Sandia OpenSHMEM v1.4.4
The Sandia OpenSHMEM development team is pleased to announce SOS v1.4.4. Below are some of the changes included in this release:
- Experimental support for RXM/Verbs provider stack with libfabric 1.8. Requires --enable-hard-polling and --enable-ofi-mr=basic build flags. The FI_MR_CACHE_MAX_COUNT environment variable should be set to 0 when threading is used. Depending on the libfabric build, setting SHMEM_OFI_PROVIDER="verbs;ofi_rxm" may be necessary to select the provider.
- Rewrite of node-level detection/management to enable improvements in on-node communication and resource management.
- Added bandwidth optimized ring reduction algorithm, selectable by setting the SHMEM_REDUCE_ALGORITHM environment variable to "ring". See README for details.

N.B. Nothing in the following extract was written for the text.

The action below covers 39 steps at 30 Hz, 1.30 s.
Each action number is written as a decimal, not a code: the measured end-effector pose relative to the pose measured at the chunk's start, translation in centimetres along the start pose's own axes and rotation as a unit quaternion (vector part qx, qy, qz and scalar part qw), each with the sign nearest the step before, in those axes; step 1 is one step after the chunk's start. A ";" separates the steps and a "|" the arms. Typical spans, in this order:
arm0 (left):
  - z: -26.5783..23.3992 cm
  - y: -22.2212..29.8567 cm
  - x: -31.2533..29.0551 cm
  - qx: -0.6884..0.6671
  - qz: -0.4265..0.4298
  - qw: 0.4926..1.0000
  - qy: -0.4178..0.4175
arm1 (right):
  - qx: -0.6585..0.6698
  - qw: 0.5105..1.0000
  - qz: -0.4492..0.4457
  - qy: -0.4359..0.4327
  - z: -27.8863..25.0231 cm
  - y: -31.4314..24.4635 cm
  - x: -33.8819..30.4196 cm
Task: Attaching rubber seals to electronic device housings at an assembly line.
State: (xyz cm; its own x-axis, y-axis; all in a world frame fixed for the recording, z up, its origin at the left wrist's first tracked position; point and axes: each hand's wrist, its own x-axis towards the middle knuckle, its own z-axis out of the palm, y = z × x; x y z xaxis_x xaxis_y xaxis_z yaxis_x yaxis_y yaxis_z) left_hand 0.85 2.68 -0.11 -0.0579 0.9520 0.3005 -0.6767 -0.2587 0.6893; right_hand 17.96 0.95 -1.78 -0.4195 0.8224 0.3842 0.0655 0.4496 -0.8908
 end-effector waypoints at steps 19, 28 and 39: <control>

- Added the SHMEM_COLL_SIZE_CROSSOVER environment variable to control the message size at which collective communication transitions between latency and bandwidth optimization.
- Added SHMEM_OFI_STX_AUTO environment variable to enable automatic partitioning of STX resources on node. See README for details.
- Updated unit tests and performance test suite to properly handle failed context creation.
- Updated OFI transport to support providers that do not support the FI_SHARED_CONTEXT TX attribute (STX) on endpoints.
- Updated OFI transport to bind a CQ to the target EP (required by some providers) and poll the target CQ when driving manual progress. As a result, manual progress no longer requries a target-side counter and can be used in conjunction with hard polling.
- Added support for decimal values in the SHMEM_SYMMETRIC_SIZE environment variable (e.g., 1.5G).
- Updated shmem_init_thread routine to return an error when library initialization fails (e.g., due to invalid SHMEM_SYMMETRIC_SIZE value).
- Fixed argument/context handling in Mandelbrot example program.
- Improved handling of context creation failure.
- Added missing pshmem_global_exit symbol to profiling interfaces.
- Updated shmem_ptr to return a pointer for the local process, even when inter-PE shared memory is not enabled.
- Updated fence, quiet, and context destroy to perform no operation for SHMEMX_CTX_INVALID.
- Additional bugfixes and improvement (see git log for details).